NOTHING encapsulates the difference between us sturdy Brits and the French better than Malcolm Rifkind's description of President Jacques Chirac's approach to the Middle East as "colourful", "romantic" and "dramatic".
Mais naturellement, as the French would say. Who would not want to be seen in such a light? The answer, of course, is our Foreign Secretary, who did not intend a compliment. A translation into French of the sense of his comment, rather than its literal meaning, would have been something like "misconceived, unhelpful and attention-seeking".

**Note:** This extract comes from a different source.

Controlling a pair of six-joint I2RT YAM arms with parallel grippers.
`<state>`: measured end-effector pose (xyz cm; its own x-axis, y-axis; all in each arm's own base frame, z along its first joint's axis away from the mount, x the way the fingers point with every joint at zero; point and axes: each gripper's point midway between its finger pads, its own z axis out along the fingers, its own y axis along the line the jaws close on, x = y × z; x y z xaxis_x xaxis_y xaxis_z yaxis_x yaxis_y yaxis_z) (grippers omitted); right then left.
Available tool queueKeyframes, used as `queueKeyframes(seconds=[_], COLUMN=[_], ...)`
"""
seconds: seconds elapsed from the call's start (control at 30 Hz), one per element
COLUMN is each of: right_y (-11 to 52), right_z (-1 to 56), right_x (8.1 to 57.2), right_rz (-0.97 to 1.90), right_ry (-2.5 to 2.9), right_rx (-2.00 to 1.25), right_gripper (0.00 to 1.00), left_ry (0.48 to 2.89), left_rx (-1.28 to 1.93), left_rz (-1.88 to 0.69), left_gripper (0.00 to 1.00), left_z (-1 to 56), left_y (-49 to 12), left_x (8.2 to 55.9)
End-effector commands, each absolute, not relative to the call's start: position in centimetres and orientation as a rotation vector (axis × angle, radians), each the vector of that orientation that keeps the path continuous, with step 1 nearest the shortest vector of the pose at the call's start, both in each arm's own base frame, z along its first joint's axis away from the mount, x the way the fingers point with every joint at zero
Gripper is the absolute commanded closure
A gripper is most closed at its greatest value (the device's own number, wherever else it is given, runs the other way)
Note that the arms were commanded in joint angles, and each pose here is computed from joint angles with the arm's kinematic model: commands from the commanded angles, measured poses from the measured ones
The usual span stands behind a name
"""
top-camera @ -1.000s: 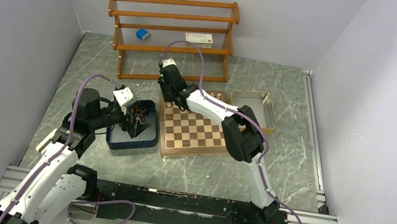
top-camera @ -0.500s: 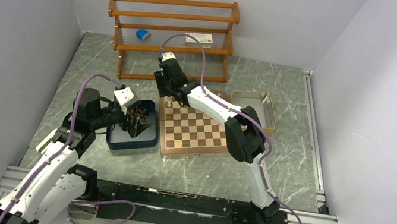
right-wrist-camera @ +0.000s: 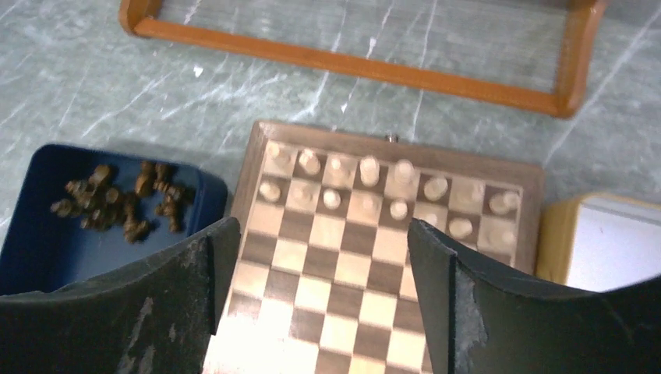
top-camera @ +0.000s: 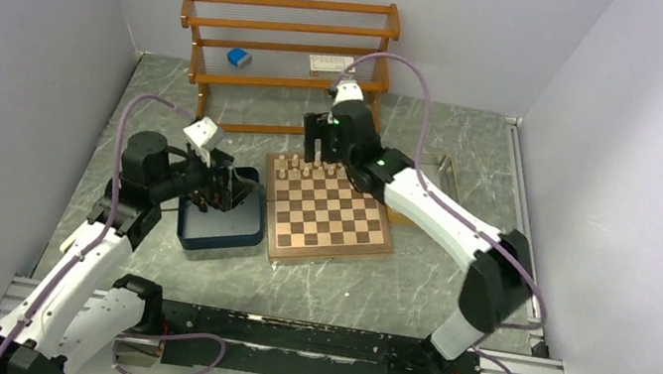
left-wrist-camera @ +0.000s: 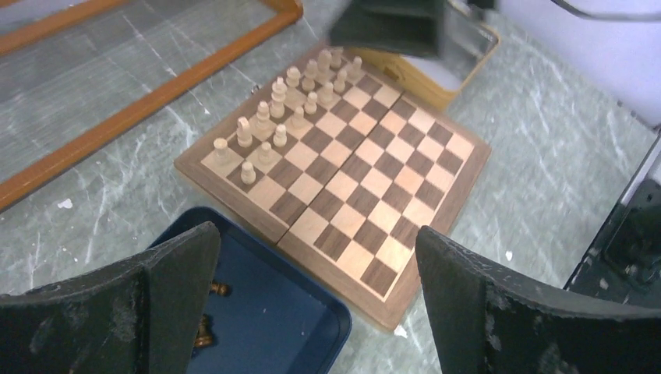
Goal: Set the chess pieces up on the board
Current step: Reset both arms
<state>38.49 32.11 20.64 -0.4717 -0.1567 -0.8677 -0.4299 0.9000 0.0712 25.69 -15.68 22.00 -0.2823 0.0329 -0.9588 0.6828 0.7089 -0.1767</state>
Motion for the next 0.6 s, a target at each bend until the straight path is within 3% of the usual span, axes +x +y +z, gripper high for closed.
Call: queueKeyframes(seconds=[0.0, 0.07, 0.3, 0.57], right_y=[29.4, 28.1, 23.6, 20.7], right_z=[22.2, 22.5, 22.6, 21.4], right_x=[35.1, 33.4, 29.0, 27.4], right_rz=[0.415, 0.451, 0.501, 0.458], right_ry=[2.05, 2.045, 2.047, 2.093], right_rx=[-0.316, -0.274, -0.117, 0.04], right_gripper=[0.07, 0.0, 0.0, 0.0], left_ry=[1.769, 1.764, 1.824, 1.785], left_rx=[0.441, 0.456, 0.438, 0.438], left_rz=[-0.762, -0.796, -0.824, -0.864], left_gripper=[0.0, 0.0, 0.0, 0.0], left_z=[25.3, 26.1, 26.7, 26.8], left_y=[-16.0, -16.4, -16.5, -16.7], left_x=[26.4, 26.1, 25.5, 24.1])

Rifkind complained that Chirac should not compete for a role in the Middle East with the Americans - who in an election year are going to do nothing to annoy the Israelis - but he went on to support Chirac's call for a Palestinian state, and said it was up to Israel to make the peace process work. All we seem to be arguing about, then, is style, and in that sphere there is no point in trying to rival the French.
Pecan roll-over
MORE than just the baseball World Series was at stake last night, when the New York Yankees, needing one more win to claim the title, squared up to the Atlanta Braves. The Presidential election could have been in the balance too.
Since 1945 the Yankees have appeared in five election-year World Series, when the winner of the American League plays off against the National League champion. They lost in 1960, 1964 and 1976: so did the Republican presidential candidate. They won in 1952 and 1956: the Republican did too. So Bob Dole had every reason to be cheering the Bronx Bombers on.
We can ill afford to lose any more infallible election-year indicators. It used to be that victory for the National League team meant a win for the Democrats, but Michael Dukakis got wiped out in 1988. Nobody who lost his party's primary in New Hampshire ever gained the presidency - until Bill Clinton did it in 1992.
Hillary Clinton put her foot in it last time by saying that instead of being a high-powered lawyer, "I could have stayed home and baked cookies." She recovered when her chocolate-chip recipe beat Barbara Bush's in a poll by Family Circle magazine, and the bad news for Dole is the same recipe has just defeated the pecan roll concoction submitted by his wife, Elizabeth.
But the clincher for the Clintons is this: the last Republican to take on a Democratic incumbent was Barry Goldwater in 1964. That year Miss America was Vonda Kay Van, from his home state of Arizona, and Goldwater was annihilated. The current Miss America is Tara Dawn Holland, from Kansas - just like Bob Dole.
Unlucky dip
A HAPLESS American called Carl Hunziker is being held on spying charges after straying into North Korea from China, where he was trying to convert the populace to Christianity. The US says he had too much to drink and swam across the Yalu River. Pyongyang says he was recruited by the South Koreans "to spy on the situation of the Democratic People's Republic, such as the conditions of the army, the life of civilians, economic conditions and social environment".
But let that pass. What intrigued me was the North Korean announcement that Hunziker could not be a missionary because "he does not know the Ten Commandments, the hymn and the method of praying". How do they know? Which North Korean interrogator was brave enough to admit that, er, he did remember learning this at his (sadly departed) mother's knee? Or do they have a team of specially-cleared experts in religious subversion?
This being the most totalitarian communist state left on earth, as Stalinist as it is godless, we are unlikely to find out. One can only hope that North Korea's occasional attempts to get on with Washington will leave Carl Hunziker none the worse for his misdirected urge to proselytise.